In accordance with Kuypres study, we concluded that patients carrying T-275A SNP had significantly lower MPA AUC0-12 compared with the noncarriers, and 15% frequency of T-275A obtained in this study was approximately similar to reported frequency of 16.8% in Kuypres study (20). While reported frequency of C-2152T was 12.6% in study reported by Kuypers et al. (20), we did not detect this SNP in our population. Lack of detection of some of these mutations has been reported in Japanese and Chinese populations, in whom none of these SNPs were found (13, 22, 23).
In addition to lower MPA AUC0-12, due to higher glucuronidation activity of UGT1A9 in carriers of T-275A mutation, Cmax was significantly lower with no significant difference in C0. Since C0 is not a good predictor of drug efficacy (24), its influence by polymorphism seems to be of less value than other parameters such as AUC and CL/F. We also failed to show the effect of polymorphism on AUC6-12 of MPA as it was reported in Kuypres study (20). The difference between two studies may be related to the type of calcineurin inhibitors received by patients. In Kuypres study patients received tacrolimus which has no effect on enterohepatic recirculation of drug and it only inhibits the glucuronidation of MPA (25-27). On the other hand, our patients received cyclosporine which could interfere with enterohepatic recirculation of drug by the inhibition of MRP-2, and thus diminished the effect of polymorphism on inhibiting enterohepatic recirculation (28-31).

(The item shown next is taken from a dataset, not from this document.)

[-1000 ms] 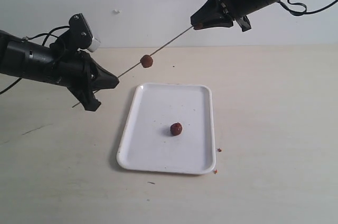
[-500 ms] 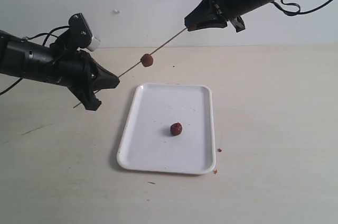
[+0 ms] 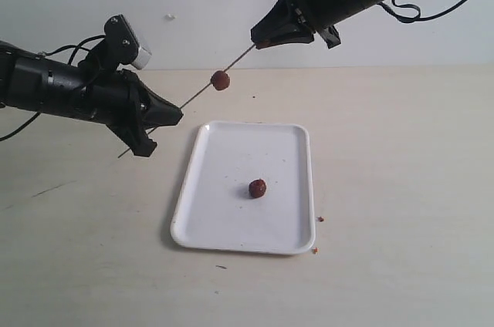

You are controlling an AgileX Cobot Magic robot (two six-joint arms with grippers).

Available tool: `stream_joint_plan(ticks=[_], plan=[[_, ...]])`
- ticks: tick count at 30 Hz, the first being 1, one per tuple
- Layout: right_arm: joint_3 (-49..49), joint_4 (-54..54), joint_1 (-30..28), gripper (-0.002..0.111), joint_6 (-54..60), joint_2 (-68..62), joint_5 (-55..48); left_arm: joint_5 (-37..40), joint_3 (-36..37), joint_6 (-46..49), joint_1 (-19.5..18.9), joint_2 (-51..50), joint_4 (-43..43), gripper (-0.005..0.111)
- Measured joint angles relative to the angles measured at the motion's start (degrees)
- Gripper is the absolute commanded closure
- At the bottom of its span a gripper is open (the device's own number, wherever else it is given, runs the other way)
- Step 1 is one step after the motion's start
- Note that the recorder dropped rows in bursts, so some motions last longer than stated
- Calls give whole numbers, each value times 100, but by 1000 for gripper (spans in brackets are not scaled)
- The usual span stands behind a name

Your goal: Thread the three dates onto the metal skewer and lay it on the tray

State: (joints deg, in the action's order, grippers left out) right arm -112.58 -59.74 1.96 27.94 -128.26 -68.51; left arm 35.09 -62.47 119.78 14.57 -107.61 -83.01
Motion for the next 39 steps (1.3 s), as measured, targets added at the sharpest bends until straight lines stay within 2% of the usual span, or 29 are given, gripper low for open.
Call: stream_joint_plan(ticks=[20, 23, 29, 31, 34, 39], plan=[[0, -11, 278, 97, -11, -118, -20, 123, 0, 13, 44, -11, -366, 107], [0, -1, 278, 87, -11, -118, -20, 123, 0, 13, 44, -11, -397, 107], [0, 113, 278, 52, -22, -118, 11, 171, 0, 13, 44, -11, -473, 107], [0, 174, 282, 45, -22, -127, -45, 188, -23, 13, 44, -11, -613, 107], [0, 296, 333, 40, -22, -161, -98, 252, -52, 13, 65, -1, -768, 107], [0, 428, 333, 40, -22, -175, -126, 273, -65, 13, 78, -1, -828, 107]])
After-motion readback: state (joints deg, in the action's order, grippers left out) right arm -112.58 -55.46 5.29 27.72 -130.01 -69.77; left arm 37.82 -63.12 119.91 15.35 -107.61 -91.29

Apparent clearance of drug (CL/F) was significantly higher in T-275A SNP carriers compared to the wild type and there was a positive relationship between the body weight and apparent clearance (r = 0.39, p = 0.01) as reported in other studies (32).
Our patients had higher AUC 0-12 for MPA (104.8±32.3 mg/h/L) compared to other studies. This could be partly because of the effects of other genetic factors such as other concurrent polymorphisms of UGT1A8 and UGT2B7 or SNPs in MRP-2 and non genetic factors such as low steroid dose, ethnicity (33, 34), nutritional habits and concomitant drugs (14). Based on the above results, UGT 1A9 polymorphism can be partly responsible for interindividual differences among the stable renal transplant patients, although most of our patients had acceptable MPA plasma level. Our findings may indicate that routine therapeutic drug monitoring is not necessary in stable renal transplant patients taking MMF.
Conclusion
Polymorphism could have a significant impact on the pharmacokinetics of MPA, in particular the AUC0-12 and Cmax. Both parameters were significantly lower while CL/F was significantly higher in the carriers of UGT1A9 polymorphism. Nevertheless, the small sample size of the patients with the UGT1A9 T-275A promoter region single nucleotide polymorphism should be acknowledged in interpretation of the results obtained in this study. More longitudinal studies with a larger number of patients carrying the desired polymorphism are recommended.